Furthermore, the existence of growth faults and shale-diapirs within the Kafr El-Sheikh Formation are expected to play a crucial role in the creation of appropriate structural hydrocarbon traps in the Temsah Field. Additionally, the identified single as well as multiple channels intra the Kafr El-Sheikh Formation (Fig. 17) are recommended for extra exploration and drilling activities because they are expected to contain stratigraphic hydrocarbon traps similar to those found in the NDB's western offshore region (Sarhan and Safa 2019).

Fig. 17
figure 17

Interpreted buried channels appear as bright spot features displaying potential gas reservoirs within Kafr El-Sheikh Fm. in Temsah Field (modified after Sarhan and Safa 2019). A NW–SE seismic profile no. L946 displays an example of the single-buried channel. B NW–SE seismic profile no. L1016 displays another example of the multiple buried channel

On the other hand, there are several recent gas discoveries in the sandstone beds of the Miocene Sidi Salim and Wakar formations in the offshore region of the NDB, e.g., in the Temsah field (Nabawy et al 2018.). The effective porosity of the sandstones reservoirs within the Sidi Salim Formation in the Temsah field varies between 0.27 and 0.30 with net pay differs in thickness from 48 to 69 m, while, the effective porosity for the sandstones in Wakar reservoirs fluctuates between 0.19 and 0.27 with net pay 9 m thick (Nabawy and Shehata 2015).
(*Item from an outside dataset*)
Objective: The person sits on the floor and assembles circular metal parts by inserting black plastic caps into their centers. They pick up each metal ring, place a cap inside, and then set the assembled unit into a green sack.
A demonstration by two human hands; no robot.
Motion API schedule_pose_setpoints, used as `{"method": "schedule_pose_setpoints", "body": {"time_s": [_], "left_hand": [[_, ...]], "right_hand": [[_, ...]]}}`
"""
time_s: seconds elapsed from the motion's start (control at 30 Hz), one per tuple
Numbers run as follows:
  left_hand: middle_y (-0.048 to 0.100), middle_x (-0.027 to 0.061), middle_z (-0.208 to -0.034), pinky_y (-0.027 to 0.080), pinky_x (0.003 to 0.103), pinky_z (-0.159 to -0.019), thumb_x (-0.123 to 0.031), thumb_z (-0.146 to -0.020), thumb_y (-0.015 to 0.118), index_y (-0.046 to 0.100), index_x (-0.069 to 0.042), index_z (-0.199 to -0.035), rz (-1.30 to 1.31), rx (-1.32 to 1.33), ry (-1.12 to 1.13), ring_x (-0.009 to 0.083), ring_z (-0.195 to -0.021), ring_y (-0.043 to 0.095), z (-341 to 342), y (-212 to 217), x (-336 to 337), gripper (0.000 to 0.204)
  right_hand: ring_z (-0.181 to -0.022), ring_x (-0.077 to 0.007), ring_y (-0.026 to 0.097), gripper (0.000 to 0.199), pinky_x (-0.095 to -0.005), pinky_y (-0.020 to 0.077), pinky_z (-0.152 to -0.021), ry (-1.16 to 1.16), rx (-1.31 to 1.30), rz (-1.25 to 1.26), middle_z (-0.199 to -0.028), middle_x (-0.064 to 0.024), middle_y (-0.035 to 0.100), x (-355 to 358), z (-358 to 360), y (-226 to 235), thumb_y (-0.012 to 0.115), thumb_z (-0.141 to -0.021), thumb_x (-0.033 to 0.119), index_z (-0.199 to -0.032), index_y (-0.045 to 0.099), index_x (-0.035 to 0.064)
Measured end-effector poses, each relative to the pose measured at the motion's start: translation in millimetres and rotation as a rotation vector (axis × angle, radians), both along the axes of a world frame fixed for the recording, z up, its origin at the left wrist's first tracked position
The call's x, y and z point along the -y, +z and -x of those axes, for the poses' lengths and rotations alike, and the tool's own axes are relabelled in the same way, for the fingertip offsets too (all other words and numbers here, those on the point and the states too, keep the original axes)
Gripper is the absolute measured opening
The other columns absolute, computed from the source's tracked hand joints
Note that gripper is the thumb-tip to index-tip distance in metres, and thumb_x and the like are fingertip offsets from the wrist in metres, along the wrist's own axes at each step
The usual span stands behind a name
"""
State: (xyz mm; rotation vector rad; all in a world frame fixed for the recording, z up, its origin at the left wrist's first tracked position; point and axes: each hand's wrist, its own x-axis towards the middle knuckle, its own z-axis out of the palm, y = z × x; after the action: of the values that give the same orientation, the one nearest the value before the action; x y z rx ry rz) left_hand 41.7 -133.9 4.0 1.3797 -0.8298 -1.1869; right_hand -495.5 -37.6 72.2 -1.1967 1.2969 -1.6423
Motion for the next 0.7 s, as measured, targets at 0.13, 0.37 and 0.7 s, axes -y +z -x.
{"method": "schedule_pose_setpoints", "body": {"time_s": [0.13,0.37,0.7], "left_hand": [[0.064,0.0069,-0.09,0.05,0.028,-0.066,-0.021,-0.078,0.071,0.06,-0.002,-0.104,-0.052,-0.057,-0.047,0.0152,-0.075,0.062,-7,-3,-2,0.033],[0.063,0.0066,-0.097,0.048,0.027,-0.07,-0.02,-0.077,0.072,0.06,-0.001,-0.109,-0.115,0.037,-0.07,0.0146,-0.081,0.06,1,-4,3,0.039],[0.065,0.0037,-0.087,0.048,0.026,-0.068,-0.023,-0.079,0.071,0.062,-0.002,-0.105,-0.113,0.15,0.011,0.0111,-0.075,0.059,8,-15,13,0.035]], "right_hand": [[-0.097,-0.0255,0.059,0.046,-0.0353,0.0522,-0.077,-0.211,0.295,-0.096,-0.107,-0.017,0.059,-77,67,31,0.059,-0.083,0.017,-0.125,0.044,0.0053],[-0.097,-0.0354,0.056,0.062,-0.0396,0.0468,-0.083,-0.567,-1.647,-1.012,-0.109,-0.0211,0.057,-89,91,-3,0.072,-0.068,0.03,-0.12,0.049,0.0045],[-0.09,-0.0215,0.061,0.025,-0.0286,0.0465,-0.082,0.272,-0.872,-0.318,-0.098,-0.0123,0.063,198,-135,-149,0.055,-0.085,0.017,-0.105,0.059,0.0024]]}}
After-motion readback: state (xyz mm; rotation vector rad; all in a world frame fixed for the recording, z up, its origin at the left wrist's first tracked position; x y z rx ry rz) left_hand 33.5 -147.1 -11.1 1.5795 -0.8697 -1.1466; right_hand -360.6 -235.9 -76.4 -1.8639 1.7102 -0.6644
The current work suggests a promising target for gas exploration in Baltim Field to assure that the Messinian sequence in the offshore portion of the NDB is also favorable for gas discovery. The present results revealed that the Baltim field is promising target for gas production with net pay thickness fluctuates between 15 and 38.5 m. Moreover, the petrophysical assessment deduced from the electric-log analyses for the examined five wells within Baltim field displayed that the effective porosity for the examined reservoir intervals is high (0.15–0.40) and water saturation is low (< 0.50) as summarized in Table 1. The deposition of the Abu Madi Formation was influenced by tectonics as it represents the uppermost portion of the Messinian syn-rift mega-sequence in NDB (Sarhan et al. 2014; Sarhan 2015). Nevertheless, these results confirm that the effect of the buried normal faults associated with the syn-rift tectonics is limited across Baltim gas field.

It is of worth mentioning that, the well-organized workflow of artificial neural network besides the other geostatistical modeling interactive approaches are highly endorsed in the study area to perform an excellent history matching for the petrophysical properties and lithofacies modelling in the Abu Madi fluvial sandstones (e.g., Vo Thanh and Sugai 2021; Ashraf et al. 2021). Therefore, extra geophysical data in Baltim Field and its surrounding along the Abu Madi incised valley (e.g., 3D seismic data, core data, production data,….. etc.) is highly suggested to perform such techniques. Moreover, the construction of lithofacies maps (e.g., sand-ratio maps) as well as isoparametric maps are extremely recommended to examine the distribution of the sedimentary facies plus the petrophysical properties within Baltim field. Accordingly, the favorable gas zones will be accurately delineated (Anees et al. 2022; Ali et al. 2022).

Summary and conclusions

  • The petrophysical assessment across the examined intervals in Baltim field reflects the homogeneity and lateral continuity for the gas-bearing sandstone of Abu Madi Formation across the inspected paleo-valley.

  • The gas intervals in the inspected wells display good petrophysical parameters for being potential gas-reservoirs with low shale volume (< 20%), high effective porosity (15–40%) and low water saturation (25–50%).

  • The integration of 3D seismic and core data are essential tools for better understanding of the reservoir facies distribution and petrophysical characteristics of the Late Messinian Abu Madi sandstones in Baltim field, offshore Nile Delta Basin.

  • As a recommendation, more exploration activities should be performed for the Pliocene as well as the Messinian sandstones across the offshore Nile Delta Basin.

  • Artificial neural network is highly endorsed to achieve an excellent history matching for the lithofacies modelling and the petrophysical properties for the Abu Madi fluvial sandstones in Baltim field and surroundings.